Les jeux en ligne sont utilisés pour financer le terrorisme, avertissent les experts


Principaux renseignements

  • Les plateformes de jeux en ligne et de jeux d’argent facilitent le financement du terrorisme et le blanchiment d’argent.
  • La croissance rapide du secteur dépasse actuellement la capacité de surveillance réglementaire traditionnelle.
  • Les criminels exploitent les actifs virtuels et le « smurfing » pour contourner les dispositifs de sécurité financière.

Le Groupe d’action financière (GAFI), une autorité internationale basée à Paris spécialisée dans la criminalité financière, a averti que les sites de jeux vidéo et de jeux d’argent en ligne sont en train de devenir des outils majeurs pour le financement du terrorisme et le blanchiment de fonds illicites.

Dans un rapport récent, cet organisme de surveillance a souligné que l’essor des plateformes offshore et non réglementées, qui recourent fréquemment aux paiements mobiles, aux monnaies virtuelles et aux portefeuilles électroniques, a introduit d’importantes vulnérabilités dans l’économie numérique.

La croissance rapide du secteur

L’ampleur du secteur connaît une croissance rapide ; une étude de H2 Gambling Capital suggère que d’ici 2029, les plateformes en ligne généreront plus de la moitié des recettes mondiales totales issues des jeux d’argent.

Cette expansion rapide a dépassé les mécanismes de surveillance actuels, car les cadres de conformité traditionnels conçus pour les casinos physiques s’avèrent souvent inefficaces face aux subtilités d’un écosystème numérique mondialisé et transfrontalier.

Identifier les signaux d’alerte

Pour lutter contre ces menaces, le GAFI a défini plusieurs signaux d’alerte à l’intention des forces de l’ordre et des organismes de régulation. Ces signaux d’alerte comprennent les comptes partageant des informations de paiement, les incohérences entre l’adresse IP d’un utilisateur et la localisation qu’il a déclarée, ainsi que les comptes caractérisés par des transferts de montants élevés accompagnés d’une activité de jeu réelle minime.

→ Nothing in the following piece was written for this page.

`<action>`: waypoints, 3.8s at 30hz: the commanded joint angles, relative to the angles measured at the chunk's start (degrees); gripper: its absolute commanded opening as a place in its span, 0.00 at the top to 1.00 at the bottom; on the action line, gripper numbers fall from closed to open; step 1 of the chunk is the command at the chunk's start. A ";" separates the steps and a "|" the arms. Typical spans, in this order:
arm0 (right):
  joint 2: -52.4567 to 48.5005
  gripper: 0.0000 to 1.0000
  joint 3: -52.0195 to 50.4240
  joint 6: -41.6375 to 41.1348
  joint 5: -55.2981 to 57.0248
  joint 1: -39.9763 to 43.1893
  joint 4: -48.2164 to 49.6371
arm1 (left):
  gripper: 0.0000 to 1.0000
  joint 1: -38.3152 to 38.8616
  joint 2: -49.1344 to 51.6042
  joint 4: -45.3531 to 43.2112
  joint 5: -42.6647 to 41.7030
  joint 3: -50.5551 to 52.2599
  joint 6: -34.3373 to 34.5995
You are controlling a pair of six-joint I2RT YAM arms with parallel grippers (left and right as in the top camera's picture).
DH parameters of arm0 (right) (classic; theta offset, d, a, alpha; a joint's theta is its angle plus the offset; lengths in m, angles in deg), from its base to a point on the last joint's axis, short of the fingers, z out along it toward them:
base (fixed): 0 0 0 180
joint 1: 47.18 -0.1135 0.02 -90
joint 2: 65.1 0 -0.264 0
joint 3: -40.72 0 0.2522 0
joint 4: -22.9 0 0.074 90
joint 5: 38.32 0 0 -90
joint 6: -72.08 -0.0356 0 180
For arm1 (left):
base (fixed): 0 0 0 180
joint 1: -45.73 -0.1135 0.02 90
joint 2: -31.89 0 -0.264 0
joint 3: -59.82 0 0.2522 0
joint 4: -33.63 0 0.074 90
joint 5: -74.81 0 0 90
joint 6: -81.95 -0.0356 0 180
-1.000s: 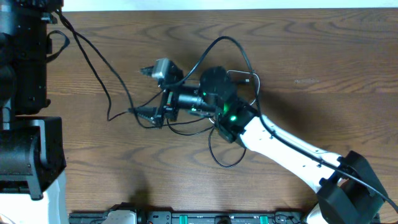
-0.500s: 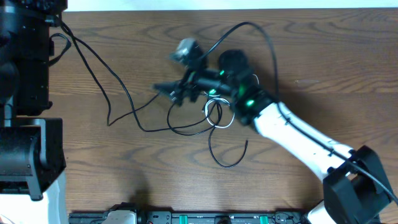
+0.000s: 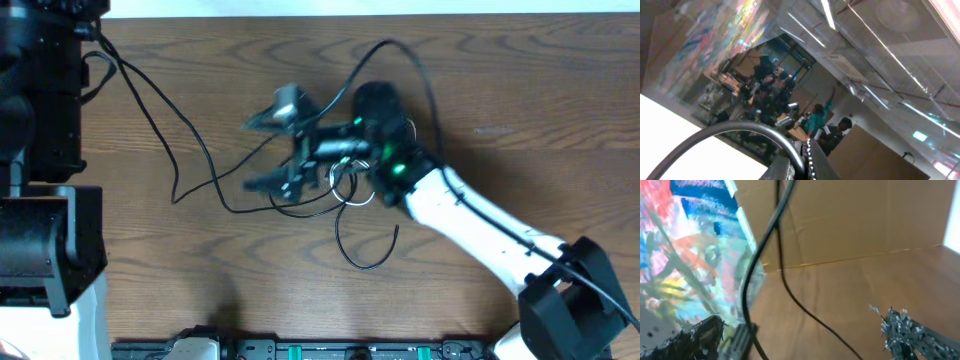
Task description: Untangle cables
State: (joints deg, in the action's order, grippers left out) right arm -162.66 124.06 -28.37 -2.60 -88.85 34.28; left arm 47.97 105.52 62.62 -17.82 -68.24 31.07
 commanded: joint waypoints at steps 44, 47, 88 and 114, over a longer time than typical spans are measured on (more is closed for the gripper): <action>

Giles Thomson, président du GAFI, a souligné que, sans mesures de protection rigoureuses, ces plateformes constituent des points d’entrée idéaux pour les organisations criminelles et les fraudeurs professionnels, et a appelé à une collaboration internationale renforcée pour cibler les opérateurs illégaux.

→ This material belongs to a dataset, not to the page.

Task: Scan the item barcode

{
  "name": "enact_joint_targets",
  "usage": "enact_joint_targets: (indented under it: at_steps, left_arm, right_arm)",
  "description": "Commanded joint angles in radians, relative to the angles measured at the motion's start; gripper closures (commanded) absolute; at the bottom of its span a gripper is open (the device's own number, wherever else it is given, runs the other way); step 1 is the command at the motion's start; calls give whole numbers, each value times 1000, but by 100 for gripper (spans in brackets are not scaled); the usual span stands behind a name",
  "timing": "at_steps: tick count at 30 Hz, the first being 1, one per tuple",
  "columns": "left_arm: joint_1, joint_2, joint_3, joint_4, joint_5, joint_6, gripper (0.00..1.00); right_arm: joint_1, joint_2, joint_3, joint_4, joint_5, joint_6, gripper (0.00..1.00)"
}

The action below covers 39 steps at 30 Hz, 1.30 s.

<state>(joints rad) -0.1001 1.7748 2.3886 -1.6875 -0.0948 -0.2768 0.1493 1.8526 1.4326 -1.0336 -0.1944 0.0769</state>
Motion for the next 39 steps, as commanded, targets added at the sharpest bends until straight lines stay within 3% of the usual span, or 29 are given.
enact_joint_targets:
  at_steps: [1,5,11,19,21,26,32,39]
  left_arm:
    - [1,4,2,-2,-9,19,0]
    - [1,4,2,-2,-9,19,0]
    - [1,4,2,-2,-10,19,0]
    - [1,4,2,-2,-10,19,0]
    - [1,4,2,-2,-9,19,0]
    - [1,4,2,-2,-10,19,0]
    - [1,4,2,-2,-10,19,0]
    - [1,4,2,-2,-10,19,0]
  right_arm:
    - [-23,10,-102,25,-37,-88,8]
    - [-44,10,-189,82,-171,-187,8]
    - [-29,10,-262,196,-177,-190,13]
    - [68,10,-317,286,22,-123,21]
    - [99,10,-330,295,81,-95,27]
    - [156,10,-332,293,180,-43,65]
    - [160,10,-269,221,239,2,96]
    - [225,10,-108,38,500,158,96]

Les mécanismes du blanchiment d’argent

Le GAFI a spécifiquement souligné que les paris sportifs et les casinos en ligne sont particulièrement exposés au blanchiment d’argent. Les criminels recourent souvent au « smurfing », qui consiste à fractionner des sommes importantes en transactions plus modestes afin de contourner les seuils de déclenchement des mesures de lutte contre le blanchiment d’argent (AML) et de connaissance du client (KYC).

De plus, les hiérarchies d’entreprise complexes de certaines plateformes peuvent dissimuler des bénéficiaires effectifs liés à des organisations criminelles.

Outil de financement du terrorisme

À l’inverse, le rapport suggère que les environnements de jeux en ligne sont plus fréquemment exploités à des fins de financement du terrorisme. Se référant à une étude du groupe de réflexion britannique RUSI, le GAFI a expliqué que les extrémistes tirent parti des écosystèmes de jeux et des services de diffusion en direct pour lever des fonds.

Cela passe par la vente de jeux personnalisés promouvant des idéologies radicales, le commerce d’actifs et de monnaies virtuels, ou encore la sollicitation de dons lors de diffusions en direct.